**What the task asks**
Filter the entries and keep only the lines where the string "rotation" appears.

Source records
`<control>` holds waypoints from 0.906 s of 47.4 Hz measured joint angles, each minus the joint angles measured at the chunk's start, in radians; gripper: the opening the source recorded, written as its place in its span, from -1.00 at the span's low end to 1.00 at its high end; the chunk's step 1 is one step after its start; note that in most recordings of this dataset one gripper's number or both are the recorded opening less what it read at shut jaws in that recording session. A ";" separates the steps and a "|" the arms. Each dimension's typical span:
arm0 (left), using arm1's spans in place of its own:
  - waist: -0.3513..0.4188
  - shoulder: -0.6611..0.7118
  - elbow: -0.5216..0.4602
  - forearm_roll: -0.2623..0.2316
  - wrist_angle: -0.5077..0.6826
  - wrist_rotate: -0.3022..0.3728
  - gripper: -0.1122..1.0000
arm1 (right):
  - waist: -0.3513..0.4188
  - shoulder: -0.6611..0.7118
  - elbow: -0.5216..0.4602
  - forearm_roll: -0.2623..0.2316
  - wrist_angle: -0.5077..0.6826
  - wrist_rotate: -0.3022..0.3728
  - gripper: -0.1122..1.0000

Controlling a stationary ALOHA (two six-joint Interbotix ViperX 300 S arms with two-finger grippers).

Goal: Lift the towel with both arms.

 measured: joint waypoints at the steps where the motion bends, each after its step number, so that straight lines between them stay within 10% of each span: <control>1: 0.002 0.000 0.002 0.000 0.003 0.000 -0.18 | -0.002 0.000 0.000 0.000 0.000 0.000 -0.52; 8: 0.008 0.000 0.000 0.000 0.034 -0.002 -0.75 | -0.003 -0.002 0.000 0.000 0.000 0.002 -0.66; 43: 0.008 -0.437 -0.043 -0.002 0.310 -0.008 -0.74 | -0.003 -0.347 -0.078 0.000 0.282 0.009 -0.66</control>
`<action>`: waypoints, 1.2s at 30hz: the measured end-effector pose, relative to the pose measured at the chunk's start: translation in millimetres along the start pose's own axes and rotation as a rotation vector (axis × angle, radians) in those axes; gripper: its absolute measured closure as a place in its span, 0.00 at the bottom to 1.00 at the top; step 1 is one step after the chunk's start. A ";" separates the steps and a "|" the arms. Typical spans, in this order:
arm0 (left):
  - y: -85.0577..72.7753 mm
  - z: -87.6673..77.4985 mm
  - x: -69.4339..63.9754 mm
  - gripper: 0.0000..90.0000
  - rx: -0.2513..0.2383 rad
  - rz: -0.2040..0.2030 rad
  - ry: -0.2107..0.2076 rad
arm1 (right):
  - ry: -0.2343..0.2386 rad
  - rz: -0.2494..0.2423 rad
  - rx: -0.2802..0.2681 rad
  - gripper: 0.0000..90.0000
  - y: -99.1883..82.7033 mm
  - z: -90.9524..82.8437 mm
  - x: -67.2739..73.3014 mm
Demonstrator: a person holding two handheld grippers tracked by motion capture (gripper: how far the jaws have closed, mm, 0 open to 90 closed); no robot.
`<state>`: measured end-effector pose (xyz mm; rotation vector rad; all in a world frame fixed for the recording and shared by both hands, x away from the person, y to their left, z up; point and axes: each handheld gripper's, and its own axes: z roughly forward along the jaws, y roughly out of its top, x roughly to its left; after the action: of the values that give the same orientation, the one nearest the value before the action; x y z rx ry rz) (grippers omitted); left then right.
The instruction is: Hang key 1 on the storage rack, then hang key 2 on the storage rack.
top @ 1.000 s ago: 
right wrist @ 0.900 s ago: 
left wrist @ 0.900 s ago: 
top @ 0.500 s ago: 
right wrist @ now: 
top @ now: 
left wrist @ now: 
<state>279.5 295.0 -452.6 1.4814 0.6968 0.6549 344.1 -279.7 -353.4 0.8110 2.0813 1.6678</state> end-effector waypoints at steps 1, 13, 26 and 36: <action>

**Response area**
`<action>`: waypoints, 1.2s at 30hz: the measured end-effector pose, relative to the pose measured at the chunk's start: translation in millimetres along the start pose's own axes and rotation as a rotation vector (axis × angle, radians) in those axes; gripper: its absolute measured closure as a place in its span, 0.00 at the bottom to 1.00 at the top; step 1 is one step after the chunk's start. A ";" separates the steps and a "|" the arms. Typical spans, in this order:
`<state>`: measured end-effector pose (xyz mm; rotation vector rad; all in a world frame fixed for the recording and shared by both hands, x away from the person, y to their left, z up; point and axes: each handheld gripper's, and its own axes: z roughly forward along the jaws, y roughly out of its top, x roughly to its left; after the action: of the values that give the same orientation, the one nearest the value before the action; x y z rx ry rz) (grippers omitted); left then right.

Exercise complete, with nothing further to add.